Finally, check job and cronjob wich are creating to many events and stop them (for cronjob) and delete jobs.

kube-tuning

🛠️ Kubernetes Node Stability and Performance: Tuning Kubelet for Better Resource Management

Author's note: This is a practical guide for Kubernetes operators and administrators looking to improve cluster resilience and performance by fine-tuning kubelet parameters. The focus is on preventing node crashes and optimizing resource usage, especially for clusters running in production environments.

🚨 Why Tuning Matters

In a Kubernetes cluster, nodes are the foundation—if a node goes down, all the workloads (pods) running on it are impacted. One common cause of node instability is poor resource management at the kubelet level. Without proper reservations and eviction policies, pods can consume all the system memory or CPU, leading to Out of Memory (OOM) errors or even system crashes.

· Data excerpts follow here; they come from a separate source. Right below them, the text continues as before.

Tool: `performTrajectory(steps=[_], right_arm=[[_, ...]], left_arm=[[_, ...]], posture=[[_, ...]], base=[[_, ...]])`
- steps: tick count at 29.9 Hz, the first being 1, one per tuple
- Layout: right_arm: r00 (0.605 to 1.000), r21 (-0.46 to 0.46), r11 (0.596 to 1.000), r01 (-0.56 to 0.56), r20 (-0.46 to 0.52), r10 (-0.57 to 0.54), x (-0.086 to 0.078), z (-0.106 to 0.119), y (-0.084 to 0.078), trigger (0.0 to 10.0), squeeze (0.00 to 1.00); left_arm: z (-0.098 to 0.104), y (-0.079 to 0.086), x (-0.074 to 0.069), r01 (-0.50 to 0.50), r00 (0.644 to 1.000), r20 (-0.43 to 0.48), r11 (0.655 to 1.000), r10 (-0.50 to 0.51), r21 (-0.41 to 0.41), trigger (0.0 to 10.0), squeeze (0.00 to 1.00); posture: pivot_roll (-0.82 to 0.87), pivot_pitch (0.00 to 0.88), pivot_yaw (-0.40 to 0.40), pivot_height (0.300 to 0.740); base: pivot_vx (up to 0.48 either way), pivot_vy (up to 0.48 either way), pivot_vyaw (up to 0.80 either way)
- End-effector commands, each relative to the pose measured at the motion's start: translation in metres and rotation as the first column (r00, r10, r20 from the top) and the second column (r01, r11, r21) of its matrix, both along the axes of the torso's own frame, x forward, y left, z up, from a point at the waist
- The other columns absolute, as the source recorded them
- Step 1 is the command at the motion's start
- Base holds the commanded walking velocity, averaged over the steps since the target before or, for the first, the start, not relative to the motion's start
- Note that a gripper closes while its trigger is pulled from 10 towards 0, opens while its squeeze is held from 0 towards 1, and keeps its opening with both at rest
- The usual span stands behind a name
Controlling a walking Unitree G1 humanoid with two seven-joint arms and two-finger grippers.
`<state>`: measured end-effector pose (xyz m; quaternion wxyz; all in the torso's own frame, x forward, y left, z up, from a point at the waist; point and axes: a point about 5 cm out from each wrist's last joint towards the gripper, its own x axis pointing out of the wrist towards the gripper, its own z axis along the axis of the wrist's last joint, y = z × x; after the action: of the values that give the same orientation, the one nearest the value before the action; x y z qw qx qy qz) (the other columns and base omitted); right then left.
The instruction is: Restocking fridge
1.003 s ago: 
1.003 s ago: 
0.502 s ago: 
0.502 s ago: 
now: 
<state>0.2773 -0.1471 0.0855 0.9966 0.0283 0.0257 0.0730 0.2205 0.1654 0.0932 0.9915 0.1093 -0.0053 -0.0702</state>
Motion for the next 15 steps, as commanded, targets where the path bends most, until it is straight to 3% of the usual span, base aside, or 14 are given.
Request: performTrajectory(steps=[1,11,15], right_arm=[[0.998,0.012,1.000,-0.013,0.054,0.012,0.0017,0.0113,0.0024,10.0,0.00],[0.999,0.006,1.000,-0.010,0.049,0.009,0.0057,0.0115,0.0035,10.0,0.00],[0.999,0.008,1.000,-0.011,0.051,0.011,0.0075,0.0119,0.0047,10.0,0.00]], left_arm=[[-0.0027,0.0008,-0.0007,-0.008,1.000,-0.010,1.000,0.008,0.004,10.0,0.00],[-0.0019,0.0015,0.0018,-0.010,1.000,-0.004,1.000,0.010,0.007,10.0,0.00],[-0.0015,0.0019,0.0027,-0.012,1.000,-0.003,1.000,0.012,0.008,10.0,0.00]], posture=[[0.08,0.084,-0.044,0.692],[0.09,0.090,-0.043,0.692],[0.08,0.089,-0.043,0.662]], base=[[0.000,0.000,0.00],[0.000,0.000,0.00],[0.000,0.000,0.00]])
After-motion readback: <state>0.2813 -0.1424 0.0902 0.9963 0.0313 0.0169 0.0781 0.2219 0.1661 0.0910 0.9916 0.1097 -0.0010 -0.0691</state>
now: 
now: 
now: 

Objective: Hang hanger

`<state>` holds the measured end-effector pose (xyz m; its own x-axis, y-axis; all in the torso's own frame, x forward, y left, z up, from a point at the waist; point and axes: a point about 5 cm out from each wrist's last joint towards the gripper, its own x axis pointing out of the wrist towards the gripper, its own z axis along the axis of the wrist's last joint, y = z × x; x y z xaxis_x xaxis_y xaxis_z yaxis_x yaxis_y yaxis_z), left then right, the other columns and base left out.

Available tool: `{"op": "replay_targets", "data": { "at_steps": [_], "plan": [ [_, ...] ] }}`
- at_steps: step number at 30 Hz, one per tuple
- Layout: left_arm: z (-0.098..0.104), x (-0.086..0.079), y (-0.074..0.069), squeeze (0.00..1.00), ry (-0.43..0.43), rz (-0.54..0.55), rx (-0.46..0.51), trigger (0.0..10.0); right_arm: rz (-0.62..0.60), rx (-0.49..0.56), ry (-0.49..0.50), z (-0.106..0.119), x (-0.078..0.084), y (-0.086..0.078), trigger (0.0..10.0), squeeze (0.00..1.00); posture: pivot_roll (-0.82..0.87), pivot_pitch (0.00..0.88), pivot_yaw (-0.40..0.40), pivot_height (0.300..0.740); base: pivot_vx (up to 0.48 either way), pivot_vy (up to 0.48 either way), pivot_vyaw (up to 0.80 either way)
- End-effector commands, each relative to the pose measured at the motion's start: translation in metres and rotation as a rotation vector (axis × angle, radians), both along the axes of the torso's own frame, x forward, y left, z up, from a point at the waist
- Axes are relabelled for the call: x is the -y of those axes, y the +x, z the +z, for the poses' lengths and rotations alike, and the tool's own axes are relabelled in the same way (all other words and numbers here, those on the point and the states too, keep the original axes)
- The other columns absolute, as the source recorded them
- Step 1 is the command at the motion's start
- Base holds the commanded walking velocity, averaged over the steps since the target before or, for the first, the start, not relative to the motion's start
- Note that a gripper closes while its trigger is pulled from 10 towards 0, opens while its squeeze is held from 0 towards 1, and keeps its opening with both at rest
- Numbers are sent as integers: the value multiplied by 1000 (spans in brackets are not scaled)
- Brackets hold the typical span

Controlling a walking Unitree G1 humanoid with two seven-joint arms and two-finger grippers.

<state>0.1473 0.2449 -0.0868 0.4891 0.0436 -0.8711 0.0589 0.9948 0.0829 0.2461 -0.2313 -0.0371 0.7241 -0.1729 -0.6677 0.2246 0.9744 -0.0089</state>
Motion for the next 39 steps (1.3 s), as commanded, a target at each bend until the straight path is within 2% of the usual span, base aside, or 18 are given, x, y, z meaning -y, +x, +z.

This article covers two key areas of kubelet tuning:

Resource Reservations and Evictions
Graceful Node Shutdown Settings

The goal is to help you configure your nodes so they remain stable under load, avoid system-level OOMs, and terminate gracefully when needed, particularly on platforms like OpenStack.

⚙️ 1. Reserve Resources to Protect the Node

❗ Problem

By default, if you don't reserve any resources for system or kubelet processes, pods can consume 100% of a node’s memory or CPU. This can starve the system, cause critical services to crash, and render the node temporarily unusable.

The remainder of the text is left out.